How to get over stage fright – Part 1

Getting over stage fright is not as easy as imagining your audience in their underwear… it means producing a sea change in yourself.

For those of you who don’t know, I once had paralysingly bad stage fright. (I know paralysingly isn’t a word. Don’t write in, I like making words up…) It wasn’t enough to make me vomit, thank goodness. But I used to shake so hard I was in danger of falling over. And being onstage felt like a surreal dream where any awful thing was possible. For instance, offstage I was as rational as you are. But onstage, I consistently feared that an assassin in the audience would stab me if I sang a wrong note. All the advice I received was pretty useless – and I found myself feeling that I’d failed. What I didn’t realise was, that the advice was just plain wrong…

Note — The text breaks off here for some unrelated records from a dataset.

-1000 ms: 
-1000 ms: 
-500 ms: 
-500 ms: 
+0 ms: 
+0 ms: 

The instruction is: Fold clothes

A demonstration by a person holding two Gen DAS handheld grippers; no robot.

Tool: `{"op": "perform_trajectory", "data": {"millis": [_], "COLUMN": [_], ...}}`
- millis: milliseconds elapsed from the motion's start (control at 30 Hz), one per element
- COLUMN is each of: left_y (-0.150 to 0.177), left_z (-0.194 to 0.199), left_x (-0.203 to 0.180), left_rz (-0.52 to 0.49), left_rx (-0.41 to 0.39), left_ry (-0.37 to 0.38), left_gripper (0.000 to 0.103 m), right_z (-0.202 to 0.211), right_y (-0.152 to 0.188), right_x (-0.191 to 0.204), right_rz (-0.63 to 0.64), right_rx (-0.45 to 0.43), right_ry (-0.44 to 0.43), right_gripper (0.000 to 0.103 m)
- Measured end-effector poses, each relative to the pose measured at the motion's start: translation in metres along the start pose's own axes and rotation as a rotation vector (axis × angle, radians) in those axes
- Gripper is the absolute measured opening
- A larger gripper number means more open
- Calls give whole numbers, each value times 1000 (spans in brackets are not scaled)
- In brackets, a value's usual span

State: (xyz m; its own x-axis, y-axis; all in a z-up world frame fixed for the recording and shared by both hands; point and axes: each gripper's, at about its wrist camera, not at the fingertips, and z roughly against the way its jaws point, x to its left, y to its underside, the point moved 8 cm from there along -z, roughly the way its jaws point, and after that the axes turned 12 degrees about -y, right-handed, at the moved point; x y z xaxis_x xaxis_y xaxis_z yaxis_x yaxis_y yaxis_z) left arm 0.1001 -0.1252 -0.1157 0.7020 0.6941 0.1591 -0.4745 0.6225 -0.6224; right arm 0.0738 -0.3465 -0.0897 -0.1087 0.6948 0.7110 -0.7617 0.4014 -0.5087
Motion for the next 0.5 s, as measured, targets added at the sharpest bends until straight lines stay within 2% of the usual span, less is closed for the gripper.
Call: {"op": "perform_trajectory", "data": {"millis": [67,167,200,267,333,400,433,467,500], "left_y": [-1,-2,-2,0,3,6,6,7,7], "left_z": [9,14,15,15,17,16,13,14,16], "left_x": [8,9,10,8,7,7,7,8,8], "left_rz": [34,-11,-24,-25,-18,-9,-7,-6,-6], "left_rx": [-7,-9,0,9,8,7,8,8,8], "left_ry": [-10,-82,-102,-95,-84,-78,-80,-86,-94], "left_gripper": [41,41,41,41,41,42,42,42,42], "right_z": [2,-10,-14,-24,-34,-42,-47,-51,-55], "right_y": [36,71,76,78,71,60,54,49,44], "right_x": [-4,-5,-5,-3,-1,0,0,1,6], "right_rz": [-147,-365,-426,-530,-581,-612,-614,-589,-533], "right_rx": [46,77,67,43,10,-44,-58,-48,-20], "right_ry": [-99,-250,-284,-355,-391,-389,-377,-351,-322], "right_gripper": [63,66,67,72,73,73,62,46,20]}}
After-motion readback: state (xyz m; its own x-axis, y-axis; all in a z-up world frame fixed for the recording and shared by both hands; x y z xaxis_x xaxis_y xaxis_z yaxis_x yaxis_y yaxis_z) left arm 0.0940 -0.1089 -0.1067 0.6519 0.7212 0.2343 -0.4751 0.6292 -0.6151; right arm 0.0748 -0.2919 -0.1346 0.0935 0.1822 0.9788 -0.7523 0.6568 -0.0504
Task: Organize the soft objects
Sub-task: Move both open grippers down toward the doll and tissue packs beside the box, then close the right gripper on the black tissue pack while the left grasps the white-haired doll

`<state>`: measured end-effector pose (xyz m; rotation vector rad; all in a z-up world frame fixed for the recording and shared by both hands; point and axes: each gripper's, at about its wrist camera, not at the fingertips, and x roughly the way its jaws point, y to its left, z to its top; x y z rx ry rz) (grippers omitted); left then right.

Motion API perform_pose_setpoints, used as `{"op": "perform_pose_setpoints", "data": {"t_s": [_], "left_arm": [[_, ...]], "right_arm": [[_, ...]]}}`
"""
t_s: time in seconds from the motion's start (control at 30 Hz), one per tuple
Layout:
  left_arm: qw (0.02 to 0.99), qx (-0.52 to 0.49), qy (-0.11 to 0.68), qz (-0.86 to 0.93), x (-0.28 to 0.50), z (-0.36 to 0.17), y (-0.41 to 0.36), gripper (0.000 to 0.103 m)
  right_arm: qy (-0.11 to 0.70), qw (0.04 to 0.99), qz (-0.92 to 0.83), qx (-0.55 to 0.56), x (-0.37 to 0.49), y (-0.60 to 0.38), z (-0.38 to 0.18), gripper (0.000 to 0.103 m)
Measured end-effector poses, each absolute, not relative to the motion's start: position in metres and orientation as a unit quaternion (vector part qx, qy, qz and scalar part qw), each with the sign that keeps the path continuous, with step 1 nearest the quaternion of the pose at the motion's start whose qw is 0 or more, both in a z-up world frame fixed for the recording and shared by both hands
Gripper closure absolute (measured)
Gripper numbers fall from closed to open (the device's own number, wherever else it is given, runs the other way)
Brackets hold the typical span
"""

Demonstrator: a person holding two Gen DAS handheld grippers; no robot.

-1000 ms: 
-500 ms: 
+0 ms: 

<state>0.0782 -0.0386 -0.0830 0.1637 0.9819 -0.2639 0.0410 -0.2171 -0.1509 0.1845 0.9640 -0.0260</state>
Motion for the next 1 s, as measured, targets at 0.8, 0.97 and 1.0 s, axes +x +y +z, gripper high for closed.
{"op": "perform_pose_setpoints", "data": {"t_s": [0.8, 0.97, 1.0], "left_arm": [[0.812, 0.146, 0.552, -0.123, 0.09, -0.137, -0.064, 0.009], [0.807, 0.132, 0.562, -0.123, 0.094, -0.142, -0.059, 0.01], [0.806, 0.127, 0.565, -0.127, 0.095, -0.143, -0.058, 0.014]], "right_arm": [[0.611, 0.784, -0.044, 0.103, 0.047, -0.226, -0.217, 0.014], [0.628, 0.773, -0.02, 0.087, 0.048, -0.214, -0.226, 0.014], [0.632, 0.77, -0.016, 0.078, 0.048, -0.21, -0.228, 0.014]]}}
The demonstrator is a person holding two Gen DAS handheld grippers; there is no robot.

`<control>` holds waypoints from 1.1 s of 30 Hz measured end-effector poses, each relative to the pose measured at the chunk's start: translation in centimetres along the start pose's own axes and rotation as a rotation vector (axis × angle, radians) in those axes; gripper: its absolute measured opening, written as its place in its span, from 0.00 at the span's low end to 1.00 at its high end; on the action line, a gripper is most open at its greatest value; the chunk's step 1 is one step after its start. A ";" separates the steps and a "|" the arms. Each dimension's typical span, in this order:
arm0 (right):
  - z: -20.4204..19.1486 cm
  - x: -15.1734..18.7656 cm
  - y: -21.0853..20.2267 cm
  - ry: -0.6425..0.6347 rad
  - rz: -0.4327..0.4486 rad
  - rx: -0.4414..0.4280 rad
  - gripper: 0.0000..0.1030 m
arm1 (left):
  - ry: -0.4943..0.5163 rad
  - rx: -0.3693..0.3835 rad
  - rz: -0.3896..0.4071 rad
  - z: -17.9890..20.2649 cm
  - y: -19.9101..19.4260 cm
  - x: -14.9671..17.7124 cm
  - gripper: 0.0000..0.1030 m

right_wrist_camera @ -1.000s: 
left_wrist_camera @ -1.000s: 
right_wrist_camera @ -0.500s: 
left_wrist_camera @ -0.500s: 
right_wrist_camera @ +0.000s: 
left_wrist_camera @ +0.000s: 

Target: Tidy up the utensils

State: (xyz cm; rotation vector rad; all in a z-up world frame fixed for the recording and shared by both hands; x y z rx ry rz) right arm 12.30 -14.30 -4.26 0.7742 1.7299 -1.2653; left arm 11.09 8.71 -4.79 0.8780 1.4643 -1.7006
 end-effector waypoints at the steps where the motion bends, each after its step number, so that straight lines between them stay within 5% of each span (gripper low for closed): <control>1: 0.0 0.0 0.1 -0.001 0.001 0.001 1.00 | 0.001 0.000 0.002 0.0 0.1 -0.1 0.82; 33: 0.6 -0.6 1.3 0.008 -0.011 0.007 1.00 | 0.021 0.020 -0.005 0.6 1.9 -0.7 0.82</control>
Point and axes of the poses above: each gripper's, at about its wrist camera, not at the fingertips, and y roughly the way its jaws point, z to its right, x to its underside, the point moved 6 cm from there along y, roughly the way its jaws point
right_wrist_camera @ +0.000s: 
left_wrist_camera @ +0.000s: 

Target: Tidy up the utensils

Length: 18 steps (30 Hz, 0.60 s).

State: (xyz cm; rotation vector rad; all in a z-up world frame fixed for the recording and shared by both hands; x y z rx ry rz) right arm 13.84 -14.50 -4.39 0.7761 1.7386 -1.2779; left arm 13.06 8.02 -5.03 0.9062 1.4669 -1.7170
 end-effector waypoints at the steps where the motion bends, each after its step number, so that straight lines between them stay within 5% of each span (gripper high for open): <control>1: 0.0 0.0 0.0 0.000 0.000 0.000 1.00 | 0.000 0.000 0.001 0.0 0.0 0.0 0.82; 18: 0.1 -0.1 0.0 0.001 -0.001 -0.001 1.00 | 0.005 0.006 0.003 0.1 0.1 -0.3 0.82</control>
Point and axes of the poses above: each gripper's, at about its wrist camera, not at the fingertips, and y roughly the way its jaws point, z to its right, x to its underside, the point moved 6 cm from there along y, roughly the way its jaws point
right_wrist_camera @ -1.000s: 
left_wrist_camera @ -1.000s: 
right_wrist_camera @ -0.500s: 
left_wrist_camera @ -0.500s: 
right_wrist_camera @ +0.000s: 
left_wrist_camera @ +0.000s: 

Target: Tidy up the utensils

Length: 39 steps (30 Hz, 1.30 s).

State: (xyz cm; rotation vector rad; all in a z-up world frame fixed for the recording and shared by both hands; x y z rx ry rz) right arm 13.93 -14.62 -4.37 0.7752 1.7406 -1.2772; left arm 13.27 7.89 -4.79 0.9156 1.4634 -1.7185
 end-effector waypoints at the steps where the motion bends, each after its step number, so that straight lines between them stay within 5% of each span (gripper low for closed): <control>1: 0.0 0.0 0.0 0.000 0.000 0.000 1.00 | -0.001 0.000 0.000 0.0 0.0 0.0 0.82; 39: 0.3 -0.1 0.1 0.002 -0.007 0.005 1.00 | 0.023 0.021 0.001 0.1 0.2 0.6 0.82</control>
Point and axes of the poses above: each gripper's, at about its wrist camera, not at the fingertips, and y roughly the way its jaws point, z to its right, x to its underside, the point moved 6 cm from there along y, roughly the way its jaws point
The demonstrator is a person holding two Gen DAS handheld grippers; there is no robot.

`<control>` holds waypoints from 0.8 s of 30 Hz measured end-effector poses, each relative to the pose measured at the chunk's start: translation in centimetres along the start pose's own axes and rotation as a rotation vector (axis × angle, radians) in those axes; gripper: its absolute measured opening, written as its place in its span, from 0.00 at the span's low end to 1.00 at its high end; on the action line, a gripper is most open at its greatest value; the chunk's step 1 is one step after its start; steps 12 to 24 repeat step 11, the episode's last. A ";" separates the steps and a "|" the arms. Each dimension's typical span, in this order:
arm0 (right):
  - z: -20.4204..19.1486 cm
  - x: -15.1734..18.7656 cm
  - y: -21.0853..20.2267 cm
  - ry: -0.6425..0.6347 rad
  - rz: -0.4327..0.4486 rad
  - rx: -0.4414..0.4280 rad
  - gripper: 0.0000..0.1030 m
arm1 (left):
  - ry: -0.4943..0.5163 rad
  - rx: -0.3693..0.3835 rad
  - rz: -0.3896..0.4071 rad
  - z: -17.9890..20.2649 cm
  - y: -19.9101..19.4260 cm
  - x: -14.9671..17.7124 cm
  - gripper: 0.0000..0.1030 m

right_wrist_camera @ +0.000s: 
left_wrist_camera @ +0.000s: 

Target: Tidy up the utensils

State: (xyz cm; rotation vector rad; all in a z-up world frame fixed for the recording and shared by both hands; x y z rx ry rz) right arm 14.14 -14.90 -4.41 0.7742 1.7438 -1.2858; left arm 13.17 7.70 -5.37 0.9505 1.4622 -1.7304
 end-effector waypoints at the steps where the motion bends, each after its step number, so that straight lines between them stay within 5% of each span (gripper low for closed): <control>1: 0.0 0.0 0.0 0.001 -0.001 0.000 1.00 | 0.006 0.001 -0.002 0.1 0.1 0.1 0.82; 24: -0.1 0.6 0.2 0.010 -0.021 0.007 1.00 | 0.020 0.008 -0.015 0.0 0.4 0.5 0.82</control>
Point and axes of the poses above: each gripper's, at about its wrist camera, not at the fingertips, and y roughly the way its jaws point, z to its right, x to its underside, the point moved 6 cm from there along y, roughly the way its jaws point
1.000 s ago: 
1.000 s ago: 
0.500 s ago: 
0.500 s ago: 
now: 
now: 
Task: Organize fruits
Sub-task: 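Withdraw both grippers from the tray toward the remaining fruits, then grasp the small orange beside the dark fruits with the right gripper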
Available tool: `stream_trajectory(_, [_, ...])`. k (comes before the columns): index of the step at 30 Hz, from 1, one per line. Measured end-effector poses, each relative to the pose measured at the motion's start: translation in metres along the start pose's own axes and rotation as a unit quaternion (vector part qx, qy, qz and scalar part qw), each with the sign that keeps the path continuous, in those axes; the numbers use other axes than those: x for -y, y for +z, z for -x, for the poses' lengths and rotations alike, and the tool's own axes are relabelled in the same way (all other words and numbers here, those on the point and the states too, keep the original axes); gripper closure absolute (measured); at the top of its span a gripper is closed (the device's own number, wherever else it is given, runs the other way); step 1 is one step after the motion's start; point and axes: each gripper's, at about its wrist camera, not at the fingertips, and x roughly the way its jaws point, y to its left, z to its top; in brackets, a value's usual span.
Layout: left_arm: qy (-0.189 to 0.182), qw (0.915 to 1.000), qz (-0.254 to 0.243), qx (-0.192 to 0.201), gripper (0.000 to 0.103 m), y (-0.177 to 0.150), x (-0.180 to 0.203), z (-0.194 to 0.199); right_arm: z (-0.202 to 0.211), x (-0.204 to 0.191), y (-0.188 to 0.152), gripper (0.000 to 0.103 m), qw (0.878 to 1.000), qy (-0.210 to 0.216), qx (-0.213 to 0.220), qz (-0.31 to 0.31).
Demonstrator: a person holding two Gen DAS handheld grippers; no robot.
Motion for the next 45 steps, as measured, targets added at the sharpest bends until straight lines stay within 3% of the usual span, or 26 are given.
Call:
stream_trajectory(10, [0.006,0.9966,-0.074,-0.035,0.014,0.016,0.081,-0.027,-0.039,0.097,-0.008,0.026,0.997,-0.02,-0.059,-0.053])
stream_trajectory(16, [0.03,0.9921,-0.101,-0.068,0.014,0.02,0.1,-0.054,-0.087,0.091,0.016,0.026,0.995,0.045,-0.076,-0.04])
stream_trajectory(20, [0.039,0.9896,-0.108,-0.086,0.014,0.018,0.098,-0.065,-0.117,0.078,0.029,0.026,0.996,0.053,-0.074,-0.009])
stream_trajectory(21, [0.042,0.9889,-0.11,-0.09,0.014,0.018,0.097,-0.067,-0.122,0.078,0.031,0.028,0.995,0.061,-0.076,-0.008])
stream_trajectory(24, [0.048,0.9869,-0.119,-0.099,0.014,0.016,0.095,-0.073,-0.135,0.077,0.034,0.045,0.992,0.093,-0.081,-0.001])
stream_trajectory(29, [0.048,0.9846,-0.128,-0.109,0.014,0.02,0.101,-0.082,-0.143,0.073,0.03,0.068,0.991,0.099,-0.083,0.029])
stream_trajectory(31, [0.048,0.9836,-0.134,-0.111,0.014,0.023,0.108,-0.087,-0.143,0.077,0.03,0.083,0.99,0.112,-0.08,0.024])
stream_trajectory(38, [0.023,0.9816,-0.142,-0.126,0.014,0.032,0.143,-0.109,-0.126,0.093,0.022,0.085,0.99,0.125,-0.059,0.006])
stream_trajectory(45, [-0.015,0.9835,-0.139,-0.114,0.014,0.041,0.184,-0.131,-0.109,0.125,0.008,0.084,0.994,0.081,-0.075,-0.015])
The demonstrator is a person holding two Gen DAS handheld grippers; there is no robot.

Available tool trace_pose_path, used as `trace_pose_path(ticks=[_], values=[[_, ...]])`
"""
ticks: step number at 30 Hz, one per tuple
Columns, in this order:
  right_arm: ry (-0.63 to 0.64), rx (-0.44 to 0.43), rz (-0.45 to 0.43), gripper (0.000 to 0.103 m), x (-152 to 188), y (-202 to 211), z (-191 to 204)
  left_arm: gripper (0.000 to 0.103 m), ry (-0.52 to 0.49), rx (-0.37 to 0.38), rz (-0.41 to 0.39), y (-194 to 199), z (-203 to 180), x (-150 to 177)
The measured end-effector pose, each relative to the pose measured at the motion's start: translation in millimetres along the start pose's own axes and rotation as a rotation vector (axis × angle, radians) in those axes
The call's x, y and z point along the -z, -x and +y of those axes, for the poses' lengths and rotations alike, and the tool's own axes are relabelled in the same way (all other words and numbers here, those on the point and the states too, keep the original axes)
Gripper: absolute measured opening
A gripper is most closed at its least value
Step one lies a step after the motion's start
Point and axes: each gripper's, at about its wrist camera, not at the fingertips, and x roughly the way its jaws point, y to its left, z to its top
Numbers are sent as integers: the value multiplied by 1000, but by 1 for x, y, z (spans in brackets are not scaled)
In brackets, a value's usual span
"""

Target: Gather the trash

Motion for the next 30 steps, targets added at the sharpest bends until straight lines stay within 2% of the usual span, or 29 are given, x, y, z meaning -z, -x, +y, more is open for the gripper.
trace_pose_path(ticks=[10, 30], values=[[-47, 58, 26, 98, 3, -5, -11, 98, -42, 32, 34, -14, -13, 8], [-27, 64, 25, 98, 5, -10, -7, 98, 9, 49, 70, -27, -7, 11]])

Stage fright – silence and myths

Some people assume that stage fright is inevitable or even desirable, and others that it’s not something you can do anything about. Many performers suffer in silence, dimly aware that they are more badly affected than those who just feel a healthy dose of nervous excitement before they perform, but at a loss to know what to do about it. They may feel inadequate and frustrated that they cannot give of their best. Others resort to beta blockers or alcohol or drugs to help them ‘loosen up’. As a near teetotaller who got over paralysing stage fright and loved performing (before physical issues stopped me doing it) I can tell you that no artificial substances are necessary.

Stage fright or ‘nerves’?

Some nervous excitement is normal. If you didn’t get a few butterflies in your stomach just before you’re on, you might give a very flat and low energy performance, but this shouldn’t last more than a few minutes and shouldn’t stop you giving of your best. If it does, you have a problem. If this is you, what you feel will vary on a continuum from ‘a bit hampered’ to ‘vomiting beforehand’ or ‘unable to breathe or stand up onstage’. The problem is, it is a continuum and therefore easy to ignore if it is getting worse. It is also easy to think, once you do have stage fright that you are only ‘cured’ once you never feel nervous, but this isn’t the case.

The first thing you should do

If you are experiencing a level of nerves which hamper you as a performer, the very first thing to do is to stop giving yourself a hard time about it. Just because you possess a great deal of technical skill, knowledge or a wonderful tone to your instrument, does not mean that you will be or should be a ‘natural’ who loves it onstage. The two are entirely separate and unrelated. So being nervous doesn’t negate your talent as a performer. That is the first thing to remember.

Onstage fright is normal – psychologically

Secondly, it is entirely normal for you to experience ‘fright’ in a situation which most human beings will never face in the course of their lifetimes. The condition of being given one shot at displaying an international level of skill in front of thousands, and sometimes recorded on media which can be played back forever, at a given and predetermined time and place, which is not necessarily purpose built, regardless of how you are feeling physically or emotionally, can hardly be called natural. Or even reasonable!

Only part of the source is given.